* **PROBLEM DESCRIPTION**
Word for word, output the data that follows.

* **MATERIAL PROVIDED**

————

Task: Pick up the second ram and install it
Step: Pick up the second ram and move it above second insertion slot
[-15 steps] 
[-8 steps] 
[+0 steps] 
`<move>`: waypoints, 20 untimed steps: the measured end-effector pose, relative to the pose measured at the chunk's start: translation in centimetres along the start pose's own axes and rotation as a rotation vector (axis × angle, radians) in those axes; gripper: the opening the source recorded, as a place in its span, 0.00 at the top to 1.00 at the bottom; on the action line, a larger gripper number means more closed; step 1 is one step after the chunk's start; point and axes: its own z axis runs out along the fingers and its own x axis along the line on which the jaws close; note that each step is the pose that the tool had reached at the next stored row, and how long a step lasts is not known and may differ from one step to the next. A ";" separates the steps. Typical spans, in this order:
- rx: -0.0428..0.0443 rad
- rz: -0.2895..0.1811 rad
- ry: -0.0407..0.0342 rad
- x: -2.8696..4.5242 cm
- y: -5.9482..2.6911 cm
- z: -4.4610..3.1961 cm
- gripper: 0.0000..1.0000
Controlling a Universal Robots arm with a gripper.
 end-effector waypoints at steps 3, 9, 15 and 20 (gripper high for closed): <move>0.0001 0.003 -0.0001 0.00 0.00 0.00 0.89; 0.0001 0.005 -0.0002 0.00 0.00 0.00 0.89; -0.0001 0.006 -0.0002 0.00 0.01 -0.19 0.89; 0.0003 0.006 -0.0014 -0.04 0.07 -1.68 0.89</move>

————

* **ANSWER SPACE**
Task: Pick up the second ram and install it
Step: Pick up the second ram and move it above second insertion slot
[-15 steps] 
[-8 steps] 
[+0 steps] 
`<move>`: waypoints, 20 untimed steps: the measured end-effector pose, relative to the pose measured at the chunk's start: translation in centimetres along the start pose's own axes and rotation as a rotation vector (axis × angle, radians) in those axes; gripper: the opening the source recorded, as a place in its span, 0.00 at the top to 1.00 at the bottom; on the action line, a larger gripper number means more closed; step 1 is one step after the chunk's start; point and axes: its own z axis runs out along the fingers and its own x axis along the line on which the jaws close; note that each step is the pose that the tool had reached at the next stored row, and how long a step lasts is not known and may differ from one step to the next. A ";" separates the steps. Typical spans, in this order:
- rx: -0.0428..0.0443 rad
- rz: -0.2895..0.1811 rad
- ry: -0.0407..0.0342 rad
- x: -2.8696..4.5242 cm
- y: -5.9482..2.6911 cm
- z: -4.4610..3.1961 cm
- gripper: 0.0000..1.0000
Controlling a Universal Robots arm with a gripper.
 end-effector waypoints at steps 3, 9, 15 and 20 (gripper high for closed): <move>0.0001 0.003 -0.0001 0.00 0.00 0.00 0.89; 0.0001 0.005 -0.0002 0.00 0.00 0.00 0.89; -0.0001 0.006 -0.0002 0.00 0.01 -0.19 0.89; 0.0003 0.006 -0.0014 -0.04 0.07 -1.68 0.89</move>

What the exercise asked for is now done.